* _DESCRIPTION OF THE TASK_
Everything from the first line of the data below through the line that contains "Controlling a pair" should be written out exactly, please, and nothing more; the pictures stay out.

BEGIN COLLECTED MATERIAL

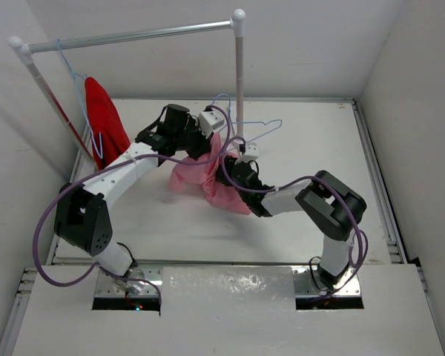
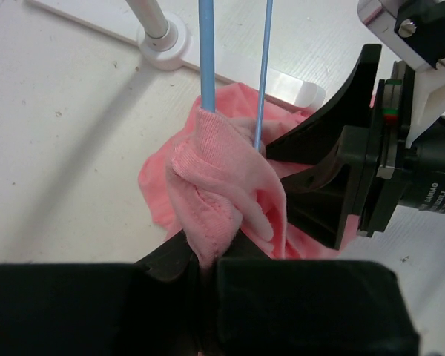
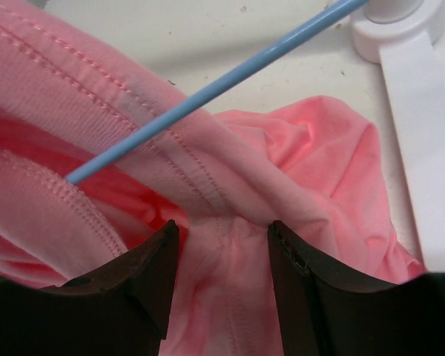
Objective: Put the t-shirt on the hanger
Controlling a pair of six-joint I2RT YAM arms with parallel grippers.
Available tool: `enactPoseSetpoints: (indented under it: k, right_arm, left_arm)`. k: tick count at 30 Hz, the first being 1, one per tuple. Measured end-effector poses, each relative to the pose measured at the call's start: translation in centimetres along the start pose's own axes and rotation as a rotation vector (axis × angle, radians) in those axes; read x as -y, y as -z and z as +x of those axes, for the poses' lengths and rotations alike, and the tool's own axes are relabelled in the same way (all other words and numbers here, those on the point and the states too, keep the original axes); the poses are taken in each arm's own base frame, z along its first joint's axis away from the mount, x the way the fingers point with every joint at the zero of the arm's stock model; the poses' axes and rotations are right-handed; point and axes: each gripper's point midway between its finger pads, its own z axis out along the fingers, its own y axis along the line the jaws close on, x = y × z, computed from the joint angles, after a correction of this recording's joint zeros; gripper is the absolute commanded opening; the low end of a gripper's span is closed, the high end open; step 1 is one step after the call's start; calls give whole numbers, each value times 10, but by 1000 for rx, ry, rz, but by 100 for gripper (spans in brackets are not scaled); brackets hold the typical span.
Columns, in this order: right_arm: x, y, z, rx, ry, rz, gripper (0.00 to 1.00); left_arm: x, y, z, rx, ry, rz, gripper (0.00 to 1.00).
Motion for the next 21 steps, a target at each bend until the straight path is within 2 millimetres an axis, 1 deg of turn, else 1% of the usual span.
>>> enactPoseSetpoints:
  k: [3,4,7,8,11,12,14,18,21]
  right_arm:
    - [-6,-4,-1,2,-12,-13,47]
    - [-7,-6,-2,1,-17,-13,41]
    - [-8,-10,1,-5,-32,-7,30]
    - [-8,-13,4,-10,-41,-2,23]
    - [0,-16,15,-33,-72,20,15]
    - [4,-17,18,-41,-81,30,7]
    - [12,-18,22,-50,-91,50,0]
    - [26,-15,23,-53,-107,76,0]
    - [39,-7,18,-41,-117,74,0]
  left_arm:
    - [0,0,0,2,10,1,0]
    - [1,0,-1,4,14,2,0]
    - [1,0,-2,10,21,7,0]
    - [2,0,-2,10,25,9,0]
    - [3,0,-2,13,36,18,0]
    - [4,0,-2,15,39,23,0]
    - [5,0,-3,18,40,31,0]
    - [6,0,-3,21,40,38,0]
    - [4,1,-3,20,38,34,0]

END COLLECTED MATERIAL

* _TASK RESULT_
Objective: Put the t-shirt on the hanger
Controlling a pair of six-joint I2RT YAM arms with parallel grippers.

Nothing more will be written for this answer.